I think that there is a fair bit of upside for something like this. Since it would be nice to have a (semi)-permanent storage of records in the SQLite database, we could leverage the synergy of the collaboration... wait I lapsed into corporate-speak. Getting back, we could use the unique UUIDs of simulations and create a single table per simulation (MetaDataSimulationUUID) with entries for each MetaDataDatasetUUID. The tables would have columns with useful things: redshift, etc... We could then make some functions that would very easily return everything yt knows about a dataset and all its peers, which could then be used to drive time-ordered analysis, or simply just inform a user about the Big Picture of this dataset & simulation.

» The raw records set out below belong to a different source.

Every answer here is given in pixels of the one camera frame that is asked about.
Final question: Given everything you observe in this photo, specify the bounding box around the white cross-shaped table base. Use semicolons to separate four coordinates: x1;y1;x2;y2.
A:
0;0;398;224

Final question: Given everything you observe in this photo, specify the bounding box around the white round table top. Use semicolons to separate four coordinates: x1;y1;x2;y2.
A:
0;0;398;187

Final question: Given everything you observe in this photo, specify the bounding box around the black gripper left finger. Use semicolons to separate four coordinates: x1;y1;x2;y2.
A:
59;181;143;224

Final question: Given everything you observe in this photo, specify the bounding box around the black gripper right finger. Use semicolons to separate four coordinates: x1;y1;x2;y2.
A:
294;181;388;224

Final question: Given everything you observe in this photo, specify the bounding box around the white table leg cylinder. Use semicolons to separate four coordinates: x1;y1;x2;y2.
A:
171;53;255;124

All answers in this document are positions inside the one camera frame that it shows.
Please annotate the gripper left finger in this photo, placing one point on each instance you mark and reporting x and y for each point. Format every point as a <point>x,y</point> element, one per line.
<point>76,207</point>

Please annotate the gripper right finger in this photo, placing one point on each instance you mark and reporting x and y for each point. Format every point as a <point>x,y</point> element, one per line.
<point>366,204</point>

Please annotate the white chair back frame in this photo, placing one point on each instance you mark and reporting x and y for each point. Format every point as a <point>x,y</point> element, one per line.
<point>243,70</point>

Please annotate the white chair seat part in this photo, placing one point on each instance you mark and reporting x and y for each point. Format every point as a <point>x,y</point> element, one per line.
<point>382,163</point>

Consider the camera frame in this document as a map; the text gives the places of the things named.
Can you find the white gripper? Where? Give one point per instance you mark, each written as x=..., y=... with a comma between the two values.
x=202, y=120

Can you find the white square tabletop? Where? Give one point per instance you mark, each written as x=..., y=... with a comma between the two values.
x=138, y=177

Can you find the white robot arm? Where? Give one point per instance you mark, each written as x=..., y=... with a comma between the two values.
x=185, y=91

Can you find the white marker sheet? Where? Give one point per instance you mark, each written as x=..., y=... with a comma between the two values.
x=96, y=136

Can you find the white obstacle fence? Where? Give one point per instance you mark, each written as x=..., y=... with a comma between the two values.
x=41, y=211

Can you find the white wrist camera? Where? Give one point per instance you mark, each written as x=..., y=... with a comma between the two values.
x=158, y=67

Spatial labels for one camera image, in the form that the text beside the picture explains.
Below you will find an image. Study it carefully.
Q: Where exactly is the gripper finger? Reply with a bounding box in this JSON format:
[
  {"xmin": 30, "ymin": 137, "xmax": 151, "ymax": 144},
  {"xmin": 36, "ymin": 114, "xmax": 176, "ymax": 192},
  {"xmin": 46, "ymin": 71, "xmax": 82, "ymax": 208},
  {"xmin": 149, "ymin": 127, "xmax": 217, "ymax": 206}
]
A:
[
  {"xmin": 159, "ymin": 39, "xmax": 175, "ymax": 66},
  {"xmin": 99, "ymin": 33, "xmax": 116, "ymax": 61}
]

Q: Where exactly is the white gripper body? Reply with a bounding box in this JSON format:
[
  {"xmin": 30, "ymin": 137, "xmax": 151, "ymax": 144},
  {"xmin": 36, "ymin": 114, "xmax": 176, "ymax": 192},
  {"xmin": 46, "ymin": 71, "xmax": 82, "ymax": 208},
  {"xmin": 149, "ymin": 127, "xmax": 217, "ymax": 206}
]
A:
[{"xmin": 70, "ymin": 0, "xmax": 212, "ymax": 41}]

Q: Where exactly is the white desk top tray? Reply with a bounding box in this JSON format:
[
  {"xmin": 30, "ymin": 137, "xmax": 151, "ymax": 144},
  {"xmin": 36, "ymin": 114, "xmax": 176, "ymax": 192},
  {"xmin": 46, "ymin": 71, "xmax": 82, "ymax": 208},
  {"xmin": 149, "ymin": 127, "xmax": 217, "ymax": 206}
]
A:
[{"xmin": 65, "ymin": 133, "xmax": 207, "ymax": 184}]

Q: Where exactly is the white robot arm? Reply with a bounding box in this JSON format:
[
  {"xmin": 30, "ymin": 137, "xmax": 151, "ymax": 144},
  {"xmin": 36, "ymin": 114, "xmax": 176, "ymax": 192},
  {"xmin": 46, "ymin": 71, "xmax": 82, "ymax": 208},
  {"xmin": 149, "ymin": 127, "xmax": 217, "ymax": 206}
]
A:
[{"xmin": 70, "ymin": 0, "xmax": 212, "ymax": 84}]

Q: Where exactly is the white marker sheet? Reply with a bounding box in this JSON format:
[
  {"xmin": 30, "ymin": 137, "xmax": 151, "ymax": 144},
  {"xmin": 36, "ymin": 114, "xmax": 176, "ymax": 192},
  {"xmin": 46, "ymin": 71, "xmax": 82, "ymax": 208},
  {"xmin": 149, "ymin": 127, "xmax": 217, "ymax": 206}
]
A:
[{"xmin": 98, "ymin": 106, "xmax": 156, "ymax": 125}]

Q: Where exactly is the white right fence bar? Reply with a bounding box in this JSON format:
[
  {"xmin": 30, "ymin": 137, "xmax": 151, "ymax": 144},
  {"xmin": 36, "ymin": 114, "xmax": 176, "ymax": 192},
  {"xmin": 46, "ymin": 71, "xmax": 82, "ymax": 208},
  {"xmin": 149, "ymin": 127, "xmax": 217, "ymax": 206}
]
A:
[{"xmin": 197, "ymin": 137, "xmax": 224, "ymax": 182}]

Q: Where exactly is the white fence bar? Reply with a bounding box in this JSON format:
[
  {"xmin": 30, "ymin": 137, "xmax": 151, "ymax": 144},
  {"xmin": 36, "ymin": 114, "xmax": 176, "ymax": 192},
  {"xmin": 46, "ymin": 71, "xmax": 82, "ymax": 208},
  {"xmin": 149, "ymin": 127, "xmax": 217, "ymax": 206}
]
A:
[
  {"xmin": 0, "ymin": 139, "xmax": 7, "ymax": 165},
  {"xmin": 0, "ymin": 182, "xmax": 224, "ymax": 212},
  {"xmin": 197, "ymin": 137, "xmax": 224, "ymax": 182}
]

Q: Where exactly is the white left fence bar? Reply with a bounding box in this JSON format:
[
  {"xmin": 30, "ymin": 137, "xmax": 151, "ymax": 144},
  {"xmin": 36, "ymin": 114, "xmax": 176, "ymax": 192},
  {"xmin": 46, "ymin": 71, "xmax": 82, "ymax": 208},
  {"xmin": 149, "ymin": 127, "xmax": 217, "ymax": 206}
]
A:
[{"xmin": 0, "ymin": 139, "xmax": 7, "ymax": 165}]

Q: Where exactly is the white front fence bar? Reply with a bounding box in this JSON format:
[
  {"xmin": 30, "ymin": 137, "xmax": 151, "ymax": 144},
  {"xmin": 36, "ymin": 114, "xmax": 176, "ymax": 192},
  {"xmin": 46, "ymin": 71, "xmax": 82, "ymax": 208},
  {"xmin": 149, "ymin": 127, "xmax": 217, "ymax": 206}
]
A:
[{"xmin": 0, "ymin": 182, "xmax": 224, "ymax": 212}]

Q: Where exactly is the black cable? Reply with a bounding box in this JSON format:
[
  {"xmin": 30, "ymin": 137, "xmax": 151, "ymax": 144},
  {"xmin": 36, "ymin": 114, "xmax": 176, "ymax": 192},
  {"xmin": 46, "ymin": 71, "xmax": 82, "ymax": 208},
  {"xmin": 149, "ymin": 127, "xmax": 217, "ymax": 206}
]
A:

It could be wise to include some date information in the database (date first read in or last accessed date), which could be useful for user information or house-keeping. Gmail tells you when you last accessed your account, why can't yt tell you how lazy you've been? We could do some neat things with a SQLite database.
The drawbacks are mostly already leapt over now that yt includes SQLite. I have told Matt that I would implement a SQLite abstraction layer for the merger tree, and this may be an opportunity to dive into that for us.